Publicação: 09/12/2016 08:35 Atualização: 09/12/2016 08:49

Petra é um destino que está entre os mais belos do mundo. Yuval Sigler/D.A Press (Petra é um destino que está entre os mais belos do mundo. Yuval Sigler/D.A Press)
Petra é um destino que está entre os mais belos do mundo. Yuval Sigler/D.A Press
 

Sul da Jordânia. Em meio à paisagem desértica que se perde no horizonte entre o Mar Morto e o Mar Vermelho, escarpas rosas emergem à altura de até 80 metros, cravando nas areias claras um estreito natural que se prolonga por pouco mais de um quilômetro. O chamado “As-Siq”, cânion daquele que um dia foi o leito de um rio temporário, guarda em sua entrada os resquícios de um arco monumental. Em passagens retorcidas, afunila-se lentamente numa estreita garganta, enquanto revela, suavemente, todas as características típicas da capital do império nabateu, edificada há mais de 2.200 anos: as bizarras formações geológicas, os terraços agrícolas, os canais de água recortados nas rochas coloridas, pequenas barragens e nichos devotivos esculpidos nas pedras calcárias.

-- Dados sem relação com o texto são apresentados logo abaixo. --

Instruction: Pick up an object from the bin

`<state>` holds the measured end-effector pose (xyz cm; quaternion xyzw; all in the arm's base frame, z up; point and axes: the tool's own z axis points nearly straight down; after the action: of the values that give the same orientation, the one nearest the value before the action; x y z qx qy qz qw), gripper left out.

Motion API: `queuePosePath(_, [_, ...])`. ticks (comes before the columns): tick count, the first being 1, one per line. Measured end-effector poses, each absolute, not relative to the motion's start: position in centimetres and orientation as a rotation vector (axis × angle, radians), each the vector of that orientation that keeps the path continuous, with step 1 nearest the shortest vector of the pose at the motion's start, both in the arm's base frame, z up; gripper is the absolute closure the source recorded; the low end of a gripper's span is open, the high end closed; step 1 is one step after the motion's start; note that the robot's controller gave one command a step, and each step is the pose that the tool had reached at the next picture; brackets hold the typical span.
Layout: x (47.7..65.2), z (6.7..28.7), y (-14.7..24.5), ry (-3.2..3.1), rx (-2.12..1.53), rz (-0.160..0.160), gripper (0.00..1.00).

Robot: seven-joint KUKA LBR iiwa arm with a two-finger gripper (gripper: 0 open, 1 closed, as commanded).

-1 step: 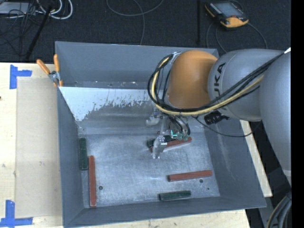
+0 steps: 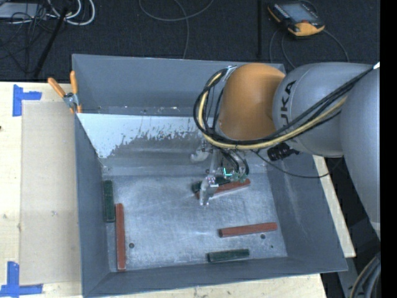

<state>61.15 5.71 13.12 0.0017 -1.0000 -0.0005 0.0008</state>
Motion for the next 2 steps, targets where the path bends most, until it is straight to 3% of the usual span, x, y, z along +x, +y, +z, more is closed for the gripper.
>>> queuePosePath(2, [61.14, 12.34, 5.53, -3.149, 0.008, -0.003, 0.0])
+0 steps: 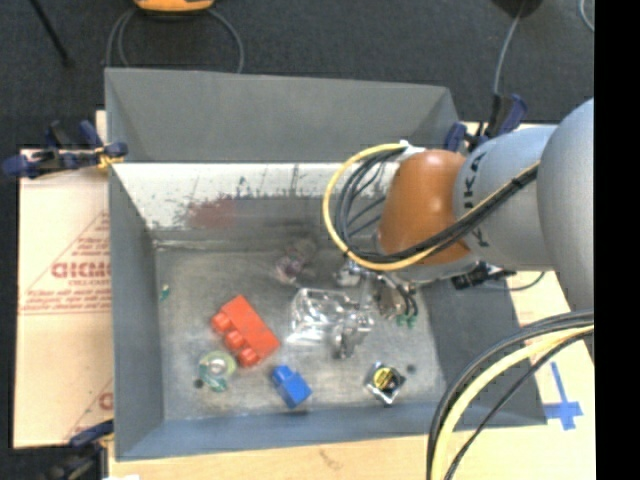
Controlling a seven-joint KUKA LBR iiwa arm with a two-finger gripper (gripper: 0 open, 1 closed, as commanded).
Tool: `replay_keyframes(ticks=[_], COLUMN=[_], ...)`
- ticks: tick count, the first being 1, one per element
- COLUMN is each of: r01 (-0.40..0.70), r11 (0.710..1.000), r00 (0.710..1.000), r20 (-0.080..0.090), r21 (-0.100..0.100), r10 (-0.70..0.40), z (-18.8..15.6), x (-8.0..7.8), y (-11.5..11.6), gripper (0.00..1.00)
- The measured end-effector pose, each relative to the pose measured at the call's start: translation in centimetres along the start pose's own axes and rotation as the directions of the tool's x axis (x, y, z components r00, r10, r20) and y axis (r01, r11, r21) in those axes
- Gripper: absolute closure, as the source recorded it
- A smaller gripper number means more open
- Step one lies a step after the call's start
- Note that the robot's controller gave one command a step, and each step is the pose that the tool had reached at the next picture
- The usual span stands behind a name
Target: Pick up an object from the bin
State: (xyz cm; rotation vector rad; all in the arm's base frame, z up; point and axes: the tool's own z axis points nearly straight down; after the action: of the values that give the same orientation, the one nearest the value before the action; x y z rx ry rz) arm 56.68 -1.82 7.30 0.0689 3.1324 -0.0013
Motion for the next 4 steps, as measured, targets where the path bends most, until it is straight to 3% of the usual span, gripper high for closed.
replay_keyframes(ticks=[1,2,3,4], r01=[-0.042,-0.203,-0.323,-0.318], r11=[0.999,0.979,0.947,0.948], r00=[0.999,0.979,0.947,0.948], r20=[-0.003,-0.002,-0.002,-0.003], r21=[-0.003,-0.001,-0.001,0.0], r10=[0.042,0.203,0.323,0.318], z=[-2.9,-3.8,0.0,-0.2], x=[1.2,1.3,0.8,0.7], y=[3.7,2.5,3.0,2.9], gripper=[0.0,0.0,0.0,0.0])
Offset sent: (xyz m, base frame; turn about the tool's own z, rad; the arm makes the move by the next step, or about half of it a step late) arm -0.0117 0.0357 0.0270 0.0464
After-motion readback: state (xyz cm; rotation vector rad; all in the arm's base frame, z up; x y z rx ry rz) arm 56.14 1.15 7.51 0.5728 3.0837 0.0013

Petra é um destino que está entre os mais belos do mundo. Deslumbre-se ao passar pelo cânion, no frescor desse ambiente mágico, protegido do calor característico da região. A caminhada pelo estreito leva o turista, subitamente, a um paredão. Neste, abre-se uma fresta por onde se insinua a monumental Petra, declarada patrimônio mundial pela Unesco. Mais alguns passos e saltará à vista o Al-Khazneh — o Tesouro, em tradução livre —, uma das preciosas joias dessa espetacular cidade.

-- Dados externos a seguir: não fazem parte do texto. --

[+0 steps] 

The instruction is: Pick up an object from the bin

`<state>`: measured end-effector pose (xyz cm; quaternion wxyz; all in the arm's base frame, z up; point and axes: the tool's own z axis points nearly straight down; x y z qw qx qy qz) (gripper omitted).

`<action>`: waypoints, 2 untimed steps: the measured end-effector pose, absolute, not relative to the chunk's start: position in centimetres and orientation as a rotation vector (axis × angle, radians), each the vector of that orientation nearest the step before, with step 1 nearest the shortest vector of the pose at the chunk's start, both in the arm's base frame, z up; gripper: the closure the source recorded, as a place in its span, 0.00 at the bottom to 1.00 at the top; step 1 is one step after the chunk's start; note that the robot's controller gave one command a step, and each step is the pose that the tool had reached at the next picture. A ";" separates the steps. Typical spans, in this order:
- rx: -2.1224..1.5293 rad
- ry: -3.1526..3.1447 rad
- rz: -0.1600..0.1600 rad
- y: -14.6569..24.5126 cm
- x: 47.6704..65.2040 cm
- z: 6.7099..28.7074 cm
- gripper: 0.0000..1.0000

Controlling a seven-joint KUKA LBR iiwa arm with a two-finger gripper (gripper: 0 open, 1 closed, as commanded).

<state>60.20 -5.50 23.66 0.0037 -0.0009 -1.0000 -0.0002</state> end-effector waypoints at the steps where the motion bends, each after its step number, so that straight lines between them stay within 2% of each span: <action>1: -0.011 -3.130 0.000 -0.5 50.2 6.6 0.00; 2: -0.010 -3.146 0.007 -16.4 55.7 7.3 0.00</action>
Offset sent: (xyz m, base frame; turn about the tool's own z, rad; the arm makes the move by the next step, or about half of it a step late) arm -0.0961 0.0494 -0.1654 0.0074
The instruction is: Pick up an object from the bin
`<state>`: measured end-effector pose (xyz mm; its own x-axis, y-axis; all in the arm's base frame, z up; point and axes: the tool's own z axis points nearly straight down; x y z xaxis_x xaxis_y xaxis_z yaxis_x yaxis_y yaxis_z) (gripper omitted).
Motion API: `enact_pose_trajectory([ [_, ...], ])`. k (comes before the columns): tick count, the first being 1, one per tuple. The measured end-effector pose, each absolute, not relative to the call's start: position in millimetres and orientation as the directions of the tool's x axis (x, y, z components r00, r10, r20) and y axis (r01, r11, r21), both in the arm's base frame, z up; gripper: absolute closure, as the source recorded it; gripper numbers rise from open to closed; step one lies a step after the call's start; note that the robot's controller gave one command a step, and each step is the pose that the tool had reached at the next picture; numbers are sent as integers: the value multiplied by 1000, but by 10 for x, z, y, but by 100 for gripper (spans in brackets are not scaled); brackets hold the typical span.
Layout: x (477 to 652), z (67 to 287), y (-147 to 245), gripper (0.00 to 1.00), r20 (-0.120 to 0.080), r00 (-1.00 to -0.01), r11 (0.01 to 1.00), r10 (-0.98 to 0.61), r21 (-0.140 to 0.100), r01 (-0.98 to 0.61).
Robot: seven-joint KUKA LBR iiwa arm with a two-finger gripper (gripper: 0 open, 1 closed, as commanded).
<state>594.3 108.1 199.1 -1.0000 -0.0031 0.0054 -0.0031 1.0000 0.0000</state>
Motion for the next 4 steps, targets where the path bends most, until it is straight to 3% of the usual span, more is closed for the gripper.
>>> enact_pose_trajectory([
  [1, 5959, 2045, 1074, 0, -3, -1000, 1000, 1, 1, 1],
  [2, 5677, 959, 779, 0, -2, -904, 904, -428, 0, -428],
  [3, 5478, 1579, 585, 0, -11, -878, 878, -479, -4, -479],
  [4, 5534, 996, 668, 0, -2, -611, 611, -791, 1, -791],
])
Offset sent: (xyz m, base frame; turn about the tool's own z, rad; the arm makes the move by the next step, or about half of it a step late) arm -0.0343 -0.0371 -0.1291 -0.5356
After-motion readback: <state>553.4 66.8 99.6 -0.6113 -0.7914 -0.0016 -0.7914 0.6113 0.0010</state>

Há muitas lendas e teorias explicativas para a origem e o propósito do monumento Al-Khazneh. Seria o “tesouro” referência ao faraó, aquele citado no Antigo Testamento, que perseguiu israelitas durante o Êxodo do Egito? Ou teria sido a tumba de reis nabateus datada por volta de um século antes de Cristo? Há quem defenda a ideia de que se trata de um templo dedicado à deusa Al Uzza, que seria a equivalente de Ísis do Egito. Ou há quem sustente que foi um templo dedicado ao deus nabateu das caravanas, She’a-alqum. O surpreendente é que pouco se sabe sobre Al-Khazneh, que marca de modo contundente a chegada à capital dos nabateus. É inquestionável, contudo, a variedade de estilos arquitetônicos e influências que mesclam elementos da cultura nabateia com a helenística e egípcia, reflexo de uma civilização de comerciantes que interagia com a África, Europa e extremo oriente, intermediando a venda de especiarias raras a um mercado de luxo, principalmente em Roma, na Grécia e no Egito.

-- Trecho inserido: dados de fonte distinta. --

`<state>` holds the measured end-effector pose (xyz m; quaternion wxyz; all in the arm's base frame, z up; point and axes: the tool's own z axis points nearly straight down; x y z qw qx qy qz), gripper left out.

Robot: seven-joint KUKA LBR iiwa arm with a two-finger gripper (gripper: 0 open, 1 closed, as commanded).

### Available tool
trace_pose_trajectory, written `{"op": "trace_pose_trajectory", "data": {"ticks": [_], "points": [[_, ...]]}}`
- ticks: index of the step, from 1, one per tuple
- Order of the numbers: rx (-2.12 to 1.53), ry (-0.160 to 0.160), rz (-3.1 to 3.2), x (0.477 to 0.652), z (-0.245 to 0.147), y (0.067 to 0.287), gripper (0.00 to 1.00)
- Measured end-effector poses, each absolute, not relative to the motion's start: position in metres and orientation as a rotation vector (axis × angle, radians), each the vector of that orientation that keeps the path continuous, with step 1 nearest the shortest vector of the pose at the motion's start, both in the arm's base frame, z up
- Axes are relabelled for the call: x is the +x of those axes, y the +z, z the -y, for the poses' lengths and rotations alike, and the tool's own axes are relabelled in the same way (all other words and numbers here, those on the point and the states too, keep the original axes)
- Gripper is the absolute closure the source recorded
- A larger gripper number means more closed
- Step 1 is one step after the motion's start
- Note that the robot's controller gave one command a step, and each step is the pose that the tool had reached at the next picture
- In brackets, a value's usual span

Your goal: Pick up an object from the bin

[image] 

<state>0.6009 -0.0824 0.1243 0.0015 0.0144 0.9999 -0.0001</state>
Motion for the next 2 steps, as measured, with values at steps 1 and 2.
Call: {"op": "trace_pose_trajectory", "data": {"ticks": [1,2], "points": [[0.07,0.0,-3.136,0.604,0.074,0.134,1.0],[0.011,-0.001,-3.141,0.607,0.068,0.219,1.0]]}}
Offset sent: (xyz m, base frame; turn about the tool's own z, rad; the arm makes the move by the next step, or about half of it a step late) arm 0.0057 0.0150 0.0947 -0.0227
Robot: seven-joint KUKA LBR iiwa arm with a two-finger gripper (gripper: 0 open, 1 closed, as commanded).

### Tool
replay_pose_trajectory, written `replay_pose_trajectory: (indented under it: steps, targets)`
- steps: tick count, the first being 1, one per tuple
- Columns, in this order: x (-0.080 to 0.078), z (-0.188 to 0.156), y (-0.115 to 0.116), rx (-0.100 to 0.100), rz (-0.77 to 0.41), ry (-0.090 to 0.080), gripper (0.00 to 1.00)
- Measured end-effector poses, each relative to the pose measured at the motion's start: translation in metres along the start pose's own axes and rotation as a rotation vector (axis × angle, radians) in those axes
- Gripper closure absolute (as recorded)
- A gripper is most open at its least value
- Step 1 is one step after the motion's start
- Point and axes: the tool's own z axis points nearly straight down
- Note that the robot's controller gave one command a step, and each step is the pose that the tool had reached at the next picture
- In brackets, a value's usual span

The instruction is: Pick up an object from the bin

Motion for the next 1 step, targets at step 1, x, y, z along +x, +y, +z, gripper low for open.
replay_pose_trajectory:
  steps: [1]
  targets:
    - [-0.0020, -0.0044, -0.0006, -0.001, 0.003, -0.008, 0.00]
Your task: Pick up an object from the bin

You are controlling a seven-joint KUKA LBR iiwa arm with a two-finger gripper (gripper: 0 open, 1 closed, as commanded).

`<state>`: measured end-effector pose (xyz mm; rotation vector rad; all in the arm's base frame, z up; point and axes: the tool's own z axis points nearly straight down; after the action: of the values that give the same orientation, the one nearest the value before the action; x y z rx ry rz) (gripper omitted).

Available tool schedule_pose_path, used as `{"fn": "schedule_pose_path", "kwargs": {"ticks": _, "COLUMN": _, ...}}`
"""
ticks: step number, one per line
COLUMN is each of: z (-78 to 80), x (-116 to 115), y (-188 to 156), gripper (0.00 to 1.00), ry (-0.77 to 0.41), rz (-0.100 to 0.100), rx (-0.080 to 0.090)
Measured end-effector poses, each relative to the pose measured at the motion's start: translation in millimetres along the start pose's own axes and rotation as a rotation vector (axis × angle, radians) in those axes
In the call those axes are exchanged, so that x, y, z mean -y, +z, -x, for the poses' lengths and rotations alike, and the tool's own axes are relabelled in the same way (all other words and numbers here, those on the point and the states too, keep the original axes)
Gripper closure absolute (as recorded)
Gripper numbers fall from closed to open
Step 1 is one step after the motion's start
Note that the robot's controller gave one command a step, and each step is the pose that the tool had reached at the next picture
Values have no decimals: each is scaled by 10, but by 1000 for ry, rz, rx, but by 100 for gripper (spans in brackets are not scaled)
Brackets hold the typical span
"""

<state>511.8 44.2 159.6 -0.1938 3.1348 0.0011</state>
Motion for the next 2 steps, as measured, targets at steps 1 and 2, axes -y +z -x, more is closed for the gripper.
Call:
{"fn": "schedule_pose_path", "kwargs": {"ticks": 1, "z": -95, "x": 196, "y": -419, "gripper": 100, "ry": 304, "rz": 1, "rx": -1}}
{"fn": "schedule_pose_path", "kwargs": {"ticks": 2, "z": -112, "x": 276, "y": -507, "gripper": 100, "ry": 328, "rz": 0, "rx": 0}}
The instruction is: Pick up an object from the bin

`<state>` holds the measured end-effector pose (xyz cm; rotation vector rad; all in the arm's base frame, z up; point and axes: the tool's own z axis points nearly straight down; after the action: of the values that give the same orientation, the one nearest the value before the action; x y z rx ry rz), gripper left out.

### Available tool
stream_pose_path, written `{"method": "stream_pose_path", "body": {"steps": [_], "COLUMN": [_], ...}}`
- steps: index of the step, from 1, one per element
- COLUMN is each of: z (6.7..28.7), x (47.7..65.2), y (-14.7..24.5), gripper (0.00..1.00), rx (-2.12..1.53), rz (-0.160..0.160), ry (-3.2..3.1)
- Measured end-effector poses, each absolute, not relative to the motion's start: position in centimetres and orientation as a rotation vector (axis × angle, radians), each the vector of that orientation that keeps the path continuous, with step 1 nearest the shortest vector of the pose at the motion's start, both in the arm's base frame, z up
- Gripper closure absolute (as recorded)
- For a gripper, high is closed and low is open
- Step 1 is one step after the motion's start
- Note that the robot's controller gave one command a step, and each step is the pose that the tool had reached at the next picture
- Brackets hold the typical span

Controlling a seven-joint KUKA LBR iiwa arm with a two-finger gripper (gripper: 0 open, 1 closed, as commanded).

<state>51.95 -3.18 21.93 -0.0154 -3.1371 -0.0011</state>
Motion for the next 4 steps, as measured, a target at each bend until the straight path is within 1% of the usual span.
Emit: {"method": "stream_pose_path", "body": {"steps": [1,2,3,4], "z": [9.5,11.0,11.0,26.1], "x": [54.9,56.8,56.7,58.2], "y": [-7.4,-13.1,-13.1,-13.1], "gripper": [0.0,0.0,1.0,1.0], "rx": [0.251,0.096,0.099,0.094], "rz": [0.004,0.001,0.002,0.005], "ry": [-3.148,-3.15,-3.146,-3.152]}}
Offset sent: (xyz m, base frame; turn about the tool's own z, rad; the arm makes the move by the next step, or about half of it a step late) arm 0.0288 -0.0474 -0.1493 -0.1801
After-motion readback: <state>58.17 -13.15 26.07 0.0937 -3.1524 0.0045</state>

Descobrir Petra, complexo arqueológico nomeado em 2007 como uma das novas sete maravilhas do mundo, requer um dia de caminhada ou sobre o lombo de um camelo ou de mulas. São mais de 10 quilômetros quadrados de monumentos — a maior parte deles esculpida nas rochas — espalhados por um vale que, a partir do primeiro século depois de Cristo, caiu sob a dominação romana.